Conseillère municipale de Dumbéa et membre active du camp loyaliste, Cynthia Jan s’impose peu à peu comme une voix à suivre. Entre souvenirs douloureux des émeutes, volonté d’unité et ambitions municipales, elle livre un message à la fois combatif et ancré dans le réel.
Bougival : ramener les élus à la réalité
Pendant dix jours, elle a accompagné la délégation loyaliste à Bougival, en métropole, lors des négociations institutionnelles. Elle insiste sur ce rôle discret mais essentiel :
Quand on accompagne nos élus en négociation, c’est pour les ramener à la réalité de ce que vivent les gens au quotidien. Il faut leur rappeler pourquoi ils se battent et quelles sont les attentes des Calédoniens.
Dans une période où la technique et le droit peuvent éloigner les politiques des préoccupations du terrain, Cynthia Jan veut se poser en garde-fou : rappeler que la légitimité se construit toujours au contact des habitants.
L’union loyaliste comme impératif
Elle balaie d’un revers l’idée d’une union de circonstance. Pour elle, c’est un choix stratégique et vital :
On n’a plus le luxe de se diviser entre non-indépendantistes. L’union est une nécessité, pas une option.
La progression électorale des indépendantistes agit comme un électrochoc. Là où les querelles d’appareil pouvaient autrefois prospérer, la conseillère municipale voit désormais une exigence de responsabilité collective. « Les gens nous demandent de travailler ensemble, et chaque jour on me remercie de contribuer à cette unité », ajoute-t-elle.

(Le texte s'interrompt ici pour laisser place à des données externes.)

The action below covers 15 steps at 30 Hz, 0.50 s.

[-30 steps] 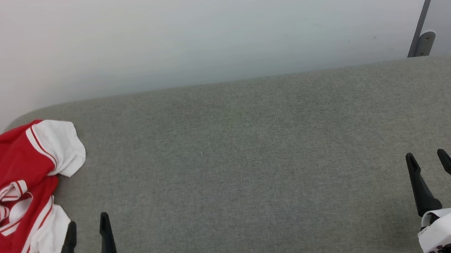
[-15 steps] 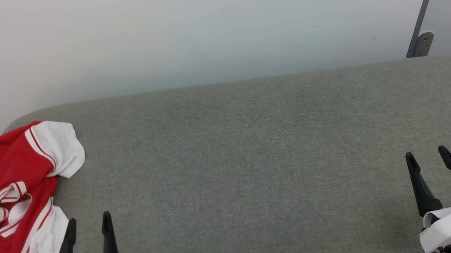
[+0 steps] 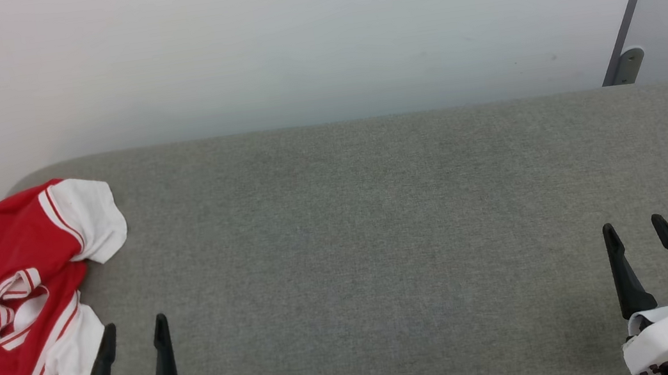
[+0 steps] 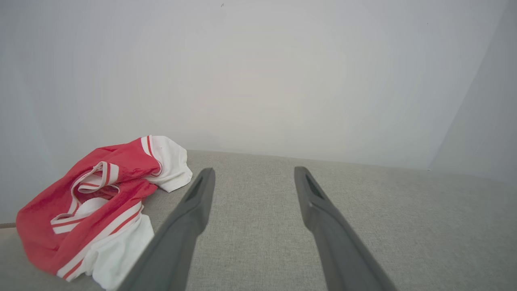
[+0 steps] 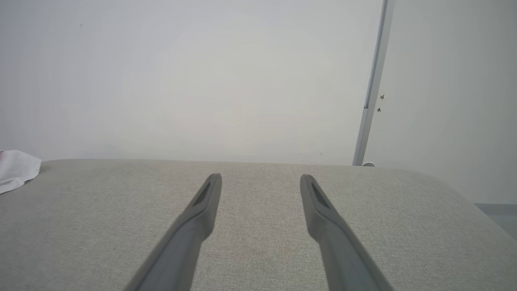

Dumbéa, ville sinistrée et symbole d’un pays ébranlé
Le 13 mai reste une blessure ouverte. La commune a été l’une des plus touchées : 80 % de son tissu économique détruit, des commerces emblématiques partis en fumée. Cynthia Jan n’a pas oublié ces journées où la peur s’est installée jusque dans les foyers.
Le 13 mai, ce sont les voisins vigilants et les citoyens qui ont protégé leurs commerces et leurs quartiers. Sans eux, je ne sais pas ce que serait devenue notre commune.
Derrière ce constat, une critique implicite : l’État, débordé dans les premières heures, n’a pas su répondre à la hauteur du chaos. Ce sont les habitants qui, organisés spontanément, ont tenu les murs. Pour la conseillère municipale, ce courage populaire doit être reconnu.
Refuser l’oubli, assumer la mémoire
Là où d’autres plaident pour « tourner la page », Cynthia Jan se montre inflexible. Elle revendique le devoir de mémoire comme une condition de la reconstruction :
Il ne faut pas faire comme si le 13 mai n’avait pas existé. C’est une empreinte indélébile qui doit nous obliger à repenser Dumbéa, à innover et à éviter que l’histoire se répète.
Elle raconte son quotidien de mère de famille dans un quartier populaire de Dumbéa, loin des villas sécurisées de Nouméa Sud. Elle assume d’avoir choisi le « vivre ensemble » non comme un slogan, mais comme un mode de vie. Et c’est précisément pour cette raison qu’elle se dit meurtrie par l’incendie des commerces et des infrastructures qui faisaient battre le cœur de la ville.
Des priorités ancrées dans le concret
À l’heure de la reconstruction, Cynthia Jan ne veut pas tomber dans les promesses creuses. Son équipe travaille sur un programme qui sera présenté début 2026. Mais les grandes lignes sont déjà tracées :
Le nord de la commune se sent totalement oublié depuis trop longtemps. Ce que je veux porter, c’est la proximité et l’écoute, pour que chaque Dumbéen retrouve confiance dans sa ville.
La sécurité, le logement social, la justice territoriale seront au cœur du projet. Elle entend surtout donner une place centrale aux habitants, en multipliant les phases de consultation.
Entre fidélité au camp loyaliste et ambition municipale, Cynthia Jan incarne une génération qui refuse les compromis mous. Son message est clair : sans mémoire, pas de reconstruction ; sans unité, pas d’avenir ; sans proximité, pas de confiance.